Thanks for posting, this was such a blessing! I too have been very stubborn and wanted what I wanted, I put my will before God's and the consequences did follow. But thank God for His grace and mercies.

Thank God His Word is never changing, in such a fickle world, I am happy His Word remain a constant.

I also believe it's extremely important to guard our hearts. Submit your heart to God for him to protect.  So many people get tied up emotionally with people they haven't slept with, I think this is common in the church. We open our hearts to men we "date," without even knowing their true intentions toward us. Guard your heart ladies.


----------



## lilanie (Nov 30, 2011)

I am sooo enjoying reading this!!!

Absolutely true ~ *I *have never met/heard of someone who was either: gay, a stripper, porn star who *wasn't* molested...

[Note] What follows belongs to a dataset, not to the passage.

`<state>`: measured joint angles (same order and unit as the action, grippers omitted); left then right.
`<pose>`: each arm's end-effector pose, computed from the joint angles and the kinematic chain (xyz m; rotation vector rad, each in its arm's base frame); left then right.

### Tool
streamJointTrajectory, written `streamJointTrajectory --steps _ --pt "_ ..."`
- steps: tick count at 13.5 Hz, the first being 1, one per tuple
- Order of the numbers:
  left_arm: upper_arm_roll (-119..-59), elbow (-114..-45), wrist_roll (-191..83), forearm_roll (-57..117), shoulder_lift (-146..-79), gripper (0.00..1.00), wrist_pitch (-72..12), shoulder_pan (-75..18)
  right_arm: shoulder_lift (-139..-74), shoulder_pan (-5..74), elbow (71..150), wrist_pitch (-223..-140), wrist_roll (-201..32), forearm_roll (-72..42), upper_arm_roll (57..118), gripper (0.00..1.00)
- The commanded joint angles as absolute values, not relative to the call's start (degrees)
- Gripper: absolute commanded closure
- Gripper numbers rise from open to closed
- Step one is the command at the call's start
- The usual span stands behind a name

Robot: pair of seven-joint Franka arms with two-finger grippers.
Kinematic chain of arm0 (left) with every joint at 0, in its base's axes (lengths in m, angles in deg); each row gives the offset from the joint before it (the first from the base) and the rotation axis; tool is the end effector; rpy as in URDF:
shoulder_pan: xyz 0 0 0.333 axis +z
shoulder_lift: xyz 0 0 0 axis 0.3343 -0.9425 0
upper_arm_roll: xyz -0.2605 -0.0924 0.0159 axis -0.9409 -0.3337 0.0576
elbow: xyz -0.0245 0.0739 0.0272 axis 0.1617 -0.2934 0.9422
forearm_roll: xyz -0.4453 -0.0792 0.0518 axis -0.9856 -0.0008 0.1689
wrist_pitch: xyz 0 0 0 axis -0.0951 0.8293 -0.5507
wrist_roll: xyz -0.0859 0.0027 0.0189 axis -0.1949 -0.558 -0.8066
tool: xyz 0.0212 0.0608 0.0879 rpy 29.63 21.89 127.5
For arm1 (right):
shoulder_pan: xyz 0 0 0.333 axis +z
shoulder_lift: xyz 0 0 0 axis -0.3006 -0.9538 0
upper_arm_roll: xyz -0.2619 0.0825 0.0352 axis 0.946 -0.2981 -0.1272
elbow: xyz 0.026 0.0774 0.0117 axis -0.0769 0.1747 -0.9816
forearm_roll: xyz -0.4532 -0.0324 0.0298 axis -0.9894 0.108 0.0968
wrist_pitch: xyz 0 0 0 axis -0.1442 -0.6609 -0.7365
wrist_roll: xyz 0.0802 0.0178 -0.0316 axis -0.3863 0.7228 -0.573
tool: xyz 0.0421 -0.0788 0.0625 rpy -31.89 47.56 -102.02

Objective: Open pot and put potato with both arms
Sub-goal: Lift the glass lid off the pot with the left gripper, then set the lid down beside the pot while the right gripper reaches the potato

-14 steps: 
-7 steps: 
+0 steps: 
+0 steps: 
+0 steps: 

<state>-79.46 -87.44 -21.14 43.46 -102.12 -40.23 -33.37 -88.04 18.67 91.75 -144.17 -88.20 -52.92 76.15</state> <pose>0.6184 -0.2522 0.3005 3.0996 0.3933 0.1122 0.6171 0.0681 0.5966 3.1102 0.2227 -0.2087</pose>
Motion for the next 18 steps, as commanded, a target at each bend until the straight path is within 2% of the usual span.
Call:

I have heard the "soul ties" message before, received it then and recieve it again, now.

Thank you for a timely word... Y'all are sooooo on point.


----------



## Shimmie (Nov 30, 2011)

LoveisYou said:


> Thanks for posting, this was such a blessing! I too have been very stubborn and wanted what I wanted, I put my will before God's and the consequences did follow. But thank God for His grace and mercies.
> 
> Thank God His Word is never changing, in such a fickle world, I am happy His Word remain a constant.
> 
> ...



LoveisYou... thank you for this.   You are so on point.


----------



## Iwanthealthyhair67 (Nov 30, 2011)

here is another example of a Godly soul knit/tie

“I beseech you, by the name of our Lord Jesus Christ, that you all speak the same thing, that there be no divisions among you; but that you be perfectly joined together in the same mind and in the same judgment.” (1 Cor. 1:10)

“I would that you knew what great conflict I have for you....that your hearts might be comforted, being knit together in love, and unto all riches of the full assurance of understanding, to the acknowledgment of the mystery of God the Father and of Christ;” (Col. 2:1-2)


Oops sorry Solomon is definitely not  a good example of a godly soul tie

“King Solomon loved many strange women....concerning which the Lord said, you shall not go in to them, neither shall they come in to you: for they will turn away your heart after their gods: Solomon clave to these in love.” (2 Kings. 11:1-2


----------



## Iwanthealthyhair67 (Nov 30, 2011)

a soul tie can be between children and parents

Joseph and his father:

“When I come to my father, and the lad is not with us,* seeing that his life is bound up in the lad’s life,* then he will go down to his grave with sorrow and die..” (Gen. 44:30-31)


----------



## Iwanthealthyhair67 (Nov 30, 2011)

here's a scary thought a soul tie with the dead...

I've heard people who celebrated even had party for a dead loved one ...
It is possible to be soul tied to the dead the bible gives a time period for mourning which would last for 7 days..

Excessive or lasting grief is not of God, people who keep a child's room exactly as was when the child was alive...An article I read described this as inviting the spirit of death to remain.  Or people who say after the death of their child their life was over, they neglect the remaining children and the marriage ends in divorce...


----------



## Shimmie (Nov 30, 2011)

Iwanthealthyhair67 said:


> a soul tie can be between children and parents
> 
> Joseph and his father:
> 
> “When I come to my father, and the lad is not with us,* seeing that his life is bound up in the lad’s life,* then he will go down to his grave with sorrow and die..” (Gen. 44:30-31)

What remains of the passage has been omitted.